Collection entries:
/---

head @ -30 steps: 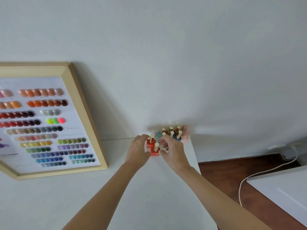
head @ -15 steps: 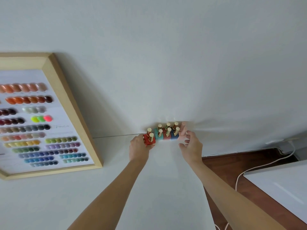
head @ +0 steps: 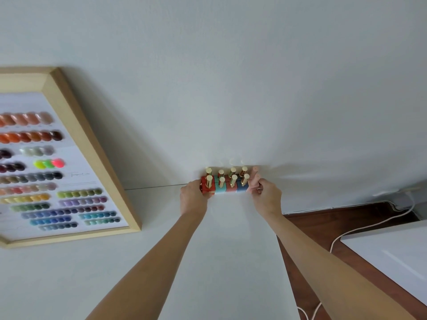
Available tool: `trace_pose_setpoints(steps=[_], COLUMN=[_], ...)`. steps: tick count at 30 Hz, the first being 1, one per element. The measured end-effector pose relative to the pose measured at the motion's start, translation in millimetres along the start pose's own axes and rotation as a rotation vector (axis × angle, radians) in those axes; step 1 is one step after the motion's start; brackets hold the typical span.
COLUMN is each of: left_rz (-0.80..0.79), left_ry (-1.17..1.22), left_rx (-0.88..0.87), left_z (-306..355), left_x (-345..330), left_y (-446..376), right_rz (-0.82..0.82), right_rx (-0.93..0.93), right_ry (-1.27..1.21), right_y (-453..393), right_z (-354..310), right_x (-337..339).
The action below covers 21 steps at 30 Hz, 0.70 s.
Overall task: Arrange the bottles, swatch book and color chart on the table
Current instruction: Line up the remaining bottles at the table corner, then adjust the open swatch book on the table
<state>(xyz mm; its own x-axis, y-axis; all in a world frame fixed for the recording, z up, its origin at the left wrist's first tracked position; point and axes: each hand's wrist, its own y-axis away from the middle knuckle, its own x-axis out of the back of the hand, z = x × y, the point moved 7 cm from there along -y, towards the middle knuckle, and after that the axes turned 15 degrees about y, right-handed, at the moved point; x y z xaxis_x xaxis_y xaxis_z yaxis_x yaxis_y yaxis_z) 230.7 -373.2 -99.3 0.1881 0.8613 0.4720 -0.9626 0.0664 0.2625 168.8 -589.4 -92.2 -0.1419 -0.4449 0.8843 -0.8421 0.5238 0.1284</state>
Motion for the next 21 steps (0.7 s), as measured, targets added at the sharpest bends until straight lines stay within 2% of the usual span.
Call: trace_pose_setpoints(steps=[8, 13, 21], left_rz=[-0.021, -0.064, -0.018], left_ry=[-0.017, -0.047, 0.04], left_rx=[0.097, 0.044, -0.059], left_z=[-2, 14, 38], left_x=[16, 42, 114], left_y=[42, 81, 144], right_rz=[-0.145, -0.205, -0.28], right_rx=[-0.066, -0.084, 0.088], right_ry=[-0.039, -0.105, -0.157], right_y=[35, 72, 128], right_z=[-5, -14, -73], right_x=[14, 29, 47])
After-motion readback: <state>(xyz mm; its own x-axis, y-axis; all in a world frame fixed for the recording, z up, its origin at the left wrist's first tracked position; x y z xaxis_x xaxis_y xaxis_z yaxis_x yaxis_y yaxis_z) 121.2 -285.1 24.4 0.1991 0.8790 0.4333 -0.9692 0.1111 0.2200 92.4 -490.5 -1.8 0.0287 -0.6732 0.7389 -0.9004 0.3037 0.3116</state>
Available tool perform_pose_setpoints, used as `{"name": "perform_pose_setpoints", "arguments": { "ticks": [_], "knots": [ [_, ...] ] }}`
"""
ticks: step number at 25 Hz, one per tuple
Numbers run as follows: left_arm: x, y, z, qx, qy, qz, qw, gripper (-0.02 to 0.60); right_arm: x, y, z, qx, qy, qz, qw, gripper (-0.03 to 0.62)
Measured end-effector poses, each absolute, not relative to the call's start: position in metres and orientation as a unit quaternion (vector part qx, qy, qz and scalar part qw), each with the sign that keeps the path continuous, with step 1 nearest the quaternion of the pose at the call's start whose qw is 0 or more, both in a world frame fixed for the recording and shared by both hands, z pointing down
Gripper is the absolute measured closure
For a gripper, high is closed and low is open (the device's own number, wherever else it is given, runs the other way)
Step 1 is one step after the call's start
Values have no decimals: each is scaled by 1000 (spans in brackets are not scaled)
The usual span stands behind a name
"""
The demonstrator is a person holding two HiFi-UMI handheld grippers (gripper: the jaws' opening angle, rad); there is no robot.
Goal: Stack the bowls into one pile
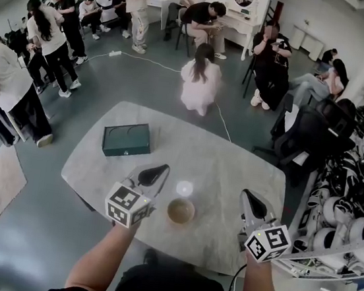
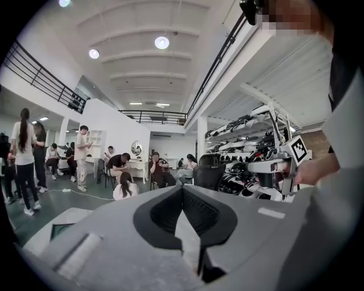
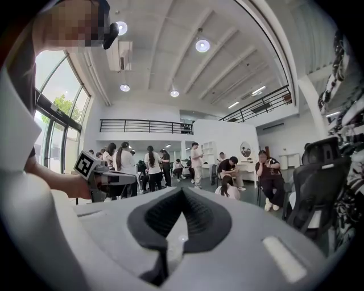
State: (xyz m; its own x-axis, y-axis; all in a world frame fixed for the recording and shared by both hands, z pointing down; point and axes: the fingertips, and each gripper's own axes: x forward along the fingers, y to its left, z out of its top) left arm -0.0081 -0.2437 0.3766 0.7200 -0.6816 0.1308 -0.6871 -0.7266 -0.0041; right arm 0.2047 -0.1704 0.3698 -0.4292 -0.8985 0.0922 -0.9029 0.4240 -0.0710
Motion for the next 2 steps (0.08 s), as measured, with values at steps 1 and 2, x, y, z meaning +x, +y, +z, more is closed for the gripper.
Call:
{"name": "perform_pose_setpoints", "arguments": {
  "ticks": [1,2],
  "knots": [
    [-8,-242,381,927,-368,64,24,572,206,-169,373,535,-843,57,21,592],
    [-7,-240,385,928,-366,66,26,572,207,-167,376,535,-842,60,21,592]
  ]
}}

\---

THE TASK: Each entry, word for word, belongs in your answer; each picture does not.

WRITTEN SOLUTION:
head @ -30 steps: 
head @ -15 steps: 
head @ +0 steps: 
Available tool: `trace_pose_setpoints(steps=[_], COLUMN=[_], ...)`. steps: tick count at 30 Hz, the first being 1, one per element. The measured end-effector pose relative to the pose measured at the motion's start, translation in millimetres along the start pose's own axes and rotation as a rotation vector (axis × angle, radians) in those axes; step 1 is one step after the motion's start; brackets hold the typical span.
COLUMN is each of: left_rz (-0.80..0.79), left_ry (-1.17..1.22), left_rx (-0.88..0.87), left_z (-306..355), left_x (-345..330), left_y (-446..376), right_rz (-0.82..0.82), right_rx (-0.93..0.93), right_ry (-1.27..1.21), right_y (-453..393), right_z (-354..310), right_x (-337..339).
The action below covers 21 steps at 30 Hz, 0.70 s.
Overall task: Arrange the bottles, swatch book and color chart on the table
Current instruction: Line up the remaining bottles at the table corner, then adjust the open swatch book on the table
<state>(xyz mm; its own x-axis, y-axis; all in a world frame fixed for the recording, z up, its origin at the left wrist's first tracked position; point and axes: each hand's wrist, its own y-axis away from the middle knuckle, its own x-axis out of the back of the hand, z = x × y, the point moved 7 cm from there along -y, towards the middle knuckle, and after that the axes turned 15 degrees about y, right-handed, at the moved point; x y z xaxis_x xaxis_y xaxis_z yaxis_x yaxis_y yaxis_z) 230.7 -373.2 -99.3 0.1881 0.8613 0.4720 -0.9626 0.0664 0.2625 168.8 -589.4 -92.2 -0.1419 -0.4449 0.8843 -0.8421 0.5238 0.1284</state>
Motion for the next 21 steps (0.7 s), as measured, targets added at the sharpest bends until straight lines stay within 2% of the usual span.
Call: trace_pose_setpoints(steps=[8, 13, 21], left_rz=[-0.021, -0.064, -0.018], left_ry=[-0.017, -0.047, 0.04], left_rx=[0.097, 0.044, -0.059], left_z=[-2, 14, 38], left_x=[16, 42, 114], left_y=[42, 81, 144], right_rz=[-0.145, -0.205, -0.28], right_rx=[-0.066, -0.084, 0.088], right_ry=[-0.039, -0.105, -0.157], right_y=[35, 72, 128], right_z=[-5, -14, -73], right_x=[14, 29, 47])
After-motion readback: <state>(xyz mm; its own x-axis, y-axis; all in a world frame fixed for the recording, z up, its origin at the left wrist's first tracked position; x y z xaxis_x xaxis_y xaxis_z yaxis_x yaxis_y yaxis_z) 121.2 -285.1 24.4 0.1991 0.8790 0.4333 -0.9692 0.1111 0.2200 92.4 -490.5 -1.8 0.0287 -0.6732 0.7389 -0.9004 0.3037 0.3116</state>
Available tool perform_pose_setpoints, used as `{"name": "perform_pose_setpoints", "arguments": { "ticks": [_], "knots": [ [_, ...] ] }}`
"""
ticks: step number at 25 Hz, one per tuple
Numbers run as follows: left_arm: x, y, z, qx, qy, qz, qw, gripper (-0.02 to 0.60); right_arm: x, y, z, qx, qy, qz, qw, gripper (-0.03 to 0.62)
Measured end-effector poses, each absolute, not relative to the call's start: position in metres and orientation as a unit quaternion (vector part qx, qy, qz and scalar part qw), each with the sign that keeps the path continuous, with step 1 nearest the quaternion of the pose at the call's start whose qw is 0 or more, both in a world frame fixed for the recording and shared by both hands, z pointing down
Gripper is the absolute measured closure
For a gripper, high is closed and low is open (the device's own number, wherever else it is given, runs the other way)
Step 1 is one step after the call's start
Values have no decimals: each is scaled by 1000 (spans in brackets are not scaled)
The usual span stands behind a name
"""
The demonstrator is a person holding two HiFi-UMI handheld grippers (gripper: the jaws' opening angle, rad); there is no robot.
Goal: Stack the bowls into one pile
State: (xyz m; its own x-axis, y-axis; all in a world frame fixed for the recording and shared by both hands, z pointing down; point and axes: the fingertips, and each gripper's own axes: x forward along the fingers, y to its left, z out of its top) left arm -0.0081 -0.2437 0.3766 0.7200 -0.6816 0.1308 -0.6871 -0.7266 -0.0041; right arm 0.2047 -0.1704 0.3698 -0.4292 -0.8985 0.0922 -0.9029 0.4240 -0.0710
Motion for the next 2 steps (0.08 s), as measured, with values at steps 1 and 2, x, y, z meaning +x, +y, +z, more is closed for the gripper.
Call:
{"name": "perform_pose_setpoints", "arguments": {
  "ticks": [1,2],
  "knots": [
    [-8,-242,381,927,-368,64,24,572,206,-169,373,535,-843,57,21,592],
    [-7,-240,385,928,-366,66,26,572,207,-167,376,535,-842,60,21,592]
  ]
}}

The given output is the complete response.